Chacun a son goût dans le monde,
Et chaque pays a ses mœurs ;
Les goûts de l’un, l’autre les fronde,
Vos plaisirs seraient mes douleurs.
Aimez le jeu, je le déteste ;
Chassez, je hais le bruit du cor.
Je fuis l’amour comme la peste,
Ma gaîté, voilà mon trésor.

En tout temps, divisés sur l’honneur et la gloire,
Sur les dieux, les chevaux, les femmes, les amours,

Les hommes sont d’accord, toujours,
Toujours…, quand il s’agit de boire.


Pourquoi sommes-nous dans la vie ?
Pour aimer, l’on n’aime qu’un jour.
On aime, on adore…, on s’ennuie,
Le sot passe-temps que l’amour !…
C’est pour manger, dit le chanoine ;
Le soldat dit : pour férailler ;
C’est pour gueuser, s’écrie un moine ;
Et le vilain, pour travailler.


Ici les buveurs furent interrompus par une voix qui sortit du souterrain :

— Monseigneur, on a calomnié ce moine, que n’avait-il passé une demi-journée dans votre château, je proteste à votre excellence que les jambons et les langues fourrées lui auraient fait dire comme à nous… À ces mots, les bons pères, au fond du souterrain, se mirent à chanter en chœur, d’une voix rauque :


En tous temps, divisés sur l’honneur et la gloire,
Sur les dieux, les chevaux, les femmes, les amours,
Les hommes sont d’accord, toujours,
Toujours…, quand il s’agit de boire.


Je les tiens, dit le baron, il m’en coûtera mon plus gros tonneau, mais n’importe.
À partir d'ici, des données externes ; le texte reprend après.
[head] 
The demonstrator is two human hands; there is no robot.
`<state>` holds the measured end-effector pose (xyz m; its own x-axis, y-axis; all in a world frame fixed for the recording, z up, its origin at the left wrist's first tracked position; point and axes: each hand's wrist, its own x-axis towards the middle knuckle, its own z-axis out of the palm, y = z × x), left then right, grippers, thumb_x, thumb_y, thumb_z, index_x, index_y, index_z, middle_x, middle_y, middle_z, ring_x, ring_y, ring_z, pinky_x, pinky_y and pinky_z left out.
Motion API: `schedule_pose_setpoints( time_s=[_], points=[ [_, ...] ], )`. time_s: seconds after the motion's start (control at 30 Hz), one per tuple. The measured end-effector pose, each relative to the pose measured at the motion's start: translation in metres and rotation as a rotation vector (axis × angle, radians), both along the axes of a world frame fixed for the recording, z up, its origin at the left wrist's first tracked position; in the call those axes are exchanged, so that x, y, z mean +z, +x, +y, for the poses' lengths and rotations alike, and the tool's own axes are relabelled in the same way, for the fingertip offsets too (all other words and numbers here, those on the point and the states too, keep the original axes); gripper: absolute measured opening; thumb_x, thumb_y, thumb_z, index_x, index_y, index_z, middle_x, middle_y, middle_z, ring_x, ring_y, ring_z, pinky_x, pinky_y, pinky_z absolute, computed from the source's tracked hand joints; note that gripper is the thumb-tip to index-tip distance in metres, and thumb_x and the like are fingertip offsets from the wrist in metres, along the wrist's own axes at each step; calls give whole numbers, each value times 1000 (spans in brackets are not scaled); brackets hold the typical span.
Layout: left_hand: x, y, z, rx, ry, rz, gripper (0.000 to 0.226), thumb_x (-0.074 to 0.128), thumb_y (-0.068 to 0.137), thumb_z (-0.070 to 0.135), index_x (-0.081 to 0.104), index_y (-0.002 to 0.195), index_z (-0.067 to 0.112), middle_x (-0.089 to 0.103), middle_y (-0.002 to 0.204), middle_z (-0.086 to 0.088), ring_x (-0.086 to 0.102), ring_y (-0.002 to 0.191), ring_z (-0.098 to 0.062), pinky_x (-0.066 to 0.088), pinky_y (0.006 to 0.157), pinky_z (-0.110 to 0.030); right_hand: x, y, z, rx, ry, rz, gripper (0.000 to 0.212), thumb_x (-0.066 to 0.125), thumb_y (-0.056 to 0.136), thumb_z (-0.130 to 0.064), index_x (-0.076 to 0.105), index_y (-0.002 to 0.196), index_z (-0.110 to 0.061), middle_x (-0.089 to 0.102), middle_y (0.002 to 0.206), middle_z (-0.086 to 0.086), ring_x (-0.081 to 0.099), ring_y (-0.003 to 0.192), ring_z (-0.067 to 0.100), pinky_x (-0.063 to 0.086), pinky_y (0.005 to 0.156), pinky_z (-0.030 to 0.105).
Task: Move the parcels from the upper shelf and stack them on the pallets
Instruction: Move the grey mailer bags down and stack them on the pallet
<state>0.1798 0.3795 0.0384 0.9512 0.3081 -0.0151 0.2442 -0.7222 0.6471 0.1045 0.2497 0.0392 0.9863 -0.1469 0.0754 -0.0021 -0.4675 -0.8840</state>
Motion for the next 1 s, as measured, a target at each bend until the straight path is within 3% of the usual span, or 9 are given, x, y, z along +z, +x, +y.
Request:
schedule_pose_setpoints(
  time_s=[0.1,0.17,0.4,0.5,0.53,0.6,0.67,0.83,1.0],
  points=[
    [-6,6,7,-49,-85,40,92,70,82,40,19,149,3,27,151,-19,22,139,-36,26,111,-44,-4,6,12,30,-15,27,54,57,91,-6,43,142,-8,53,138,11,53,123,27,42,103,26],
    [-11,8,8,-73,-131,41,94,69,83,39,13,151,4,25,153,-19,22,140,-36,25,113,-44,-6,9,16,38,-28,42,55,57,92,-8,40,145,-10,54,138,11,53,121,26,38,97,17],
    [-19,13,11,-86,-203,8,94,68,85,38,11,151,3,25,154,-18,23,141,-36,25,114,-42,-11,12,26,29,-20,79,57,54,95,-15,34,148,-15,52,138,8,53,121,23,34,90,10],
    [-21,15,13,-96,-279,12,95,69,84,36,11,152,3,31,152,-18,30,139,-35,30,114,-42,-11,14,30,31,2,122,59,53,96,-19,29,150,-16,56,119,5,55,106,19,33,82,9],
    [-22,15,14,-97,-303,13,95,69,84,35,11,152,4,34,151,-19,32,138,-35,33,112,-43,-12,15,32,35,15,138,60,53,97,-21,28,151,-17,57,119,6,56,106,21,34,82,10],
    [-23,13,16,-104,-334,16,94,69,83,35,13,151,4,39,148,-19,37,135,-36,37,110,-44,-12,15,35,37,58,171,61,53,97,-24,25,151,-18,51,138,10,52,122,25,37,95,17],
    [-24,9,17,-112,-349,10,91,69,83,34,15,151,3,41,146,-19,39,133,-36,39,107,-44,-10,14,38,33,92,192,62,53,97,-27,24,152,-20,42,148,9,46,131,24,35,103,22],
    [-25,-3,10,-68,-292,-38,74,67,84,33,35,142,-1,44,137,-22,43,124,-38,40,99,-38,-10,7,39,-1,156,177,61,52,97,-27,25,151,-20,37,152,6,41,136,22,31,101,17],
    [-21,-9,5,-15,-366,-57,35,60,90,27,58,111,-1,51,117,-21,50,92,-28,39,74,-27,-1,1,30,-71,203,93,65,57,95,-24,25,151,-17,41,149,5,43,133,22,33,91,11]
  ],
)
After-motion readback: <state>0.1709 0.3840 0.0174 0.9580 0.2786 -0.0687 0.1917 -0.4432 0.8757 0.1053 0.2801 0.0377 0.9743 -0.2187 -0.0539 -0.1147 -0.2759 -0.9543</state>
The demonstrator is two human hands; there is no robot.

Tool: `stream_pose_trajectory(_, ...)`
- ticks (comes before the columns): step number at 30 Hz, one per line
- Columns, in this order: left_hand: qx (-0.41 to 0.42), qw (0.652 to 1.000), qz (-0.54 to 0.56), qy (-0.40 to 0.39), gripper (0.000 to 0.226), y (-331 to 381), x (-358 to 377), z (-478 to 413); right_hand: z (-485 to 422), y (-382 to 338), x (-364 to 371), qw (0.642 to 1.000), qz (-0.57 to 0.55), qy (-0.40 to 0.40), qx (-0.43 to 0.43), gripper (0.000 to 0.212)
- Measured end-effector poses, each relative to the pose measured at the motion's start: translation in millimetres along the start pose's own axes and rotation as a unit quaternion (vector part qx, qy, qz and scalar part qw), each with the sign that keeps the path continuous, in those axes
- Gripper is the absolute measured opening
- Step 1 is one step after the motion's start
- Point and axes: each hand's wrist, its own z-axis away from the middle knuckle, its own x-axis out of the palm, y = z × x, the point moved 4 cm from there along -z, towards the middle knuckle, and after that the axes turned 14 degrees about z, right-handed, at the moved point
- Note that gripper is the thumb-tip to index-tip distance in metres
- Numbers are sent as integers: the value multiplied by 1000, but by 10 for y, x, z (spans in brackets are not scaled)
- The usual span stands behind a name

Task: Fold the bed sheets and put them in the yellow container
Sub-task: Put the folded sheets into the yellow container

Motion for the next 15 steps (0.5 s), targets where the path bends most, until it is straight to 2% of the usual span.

Il fit verser rasade à ses gens, et ils continuèrent :


On a soif dès qu’on vient de naître ;
C’est en buvant que l’on grandit ;
En vain l’âge affaiblit son être,
L’homme peut boire tant qu’il vit.
Pour la soif, gardons une poire ;
Le sage l’a dit, je le crois ;
L’âne, sans soif, ne peut pas boire ;
Pour moi j’ai soif dès que je bois…


Pendant que l’on chantait ce couplet, le plus svelte des pères monta sur les épaules des quatre plus gros de la bande ; sa tête arriva tout juste au-dessus de la voûte au moment où le couplet finissait, et prévenant les gens du baron, il s’empressa de chanter le refrain :


En tous temps, divisés sur l’honneur et la gloire,
Sur les dieux, les chevaux, les femmes, les amours,
Les hommes sont d’accord, toujours,
Toujours…, quand il s’agit de boire.


Vous chantez bien, dit le baron, et, comme il paraît, vous ne refuseriez pas un verre de vin ? Monseigneur, reprit le père, mille ne seraient pas assez. Malheureusement, riposta le baron, ma fille est sorcière, comme vous savez ; elle assure qu’elle le sera jusqu’à ce que vous creviez de soif ; je dois l’en croire, et… — Monseigneur, répliqua le moine, elle ne doit plus l’être, car nous mourrons de langues fourrées et de poivre. — C’est possible, mais si vous voulez boire et vivre, il faut que, quoique ayant été sorcière, elle ne l’ait pas été ; car si elle l’a été, elle doit être brûlée, et moi-même je la placerais sur le bûcher, tant je suis ferme dans la foi ; donc je veux qu’elle ne l’ait pas été, car je ne veux pas qu’on la brûle. — Eh bien ! nous l’exorciserons et ne la brûlerons pas. Non, non, s’écria le baron, les sorciers doivent passer par le feu, votre prieur et mon curé y passeront ; il faut faire un exemple : je veux que ma fille soit brûlée si elle a été sorcière ; je sais qu’elle l’a été, et je veux que vous fassiez qu’elle ne l’ait pas été. Vous mangerez du poivre et du sel jusqu’à ce que cela soit ainsi. — Mais, monseigneur !… Le baron, impatienté, le renversa d’un coup de pied dans le souterrain.

Un instant après, le plus érudit monta sur les épaules de ses compagnons, parut à la trappe, et, en leur nom, offrit d’exorciser de suite la possédée, et de faire déchirer aux juges l’arrêt de condamnation ; pourvu qu’on leur donnât à boire. Le baron, toujours plus entêté, lui jeta les bouteilles vides à la figure ; le moine esquiva le coup ; et, peu après, la conversation suivante s’établit.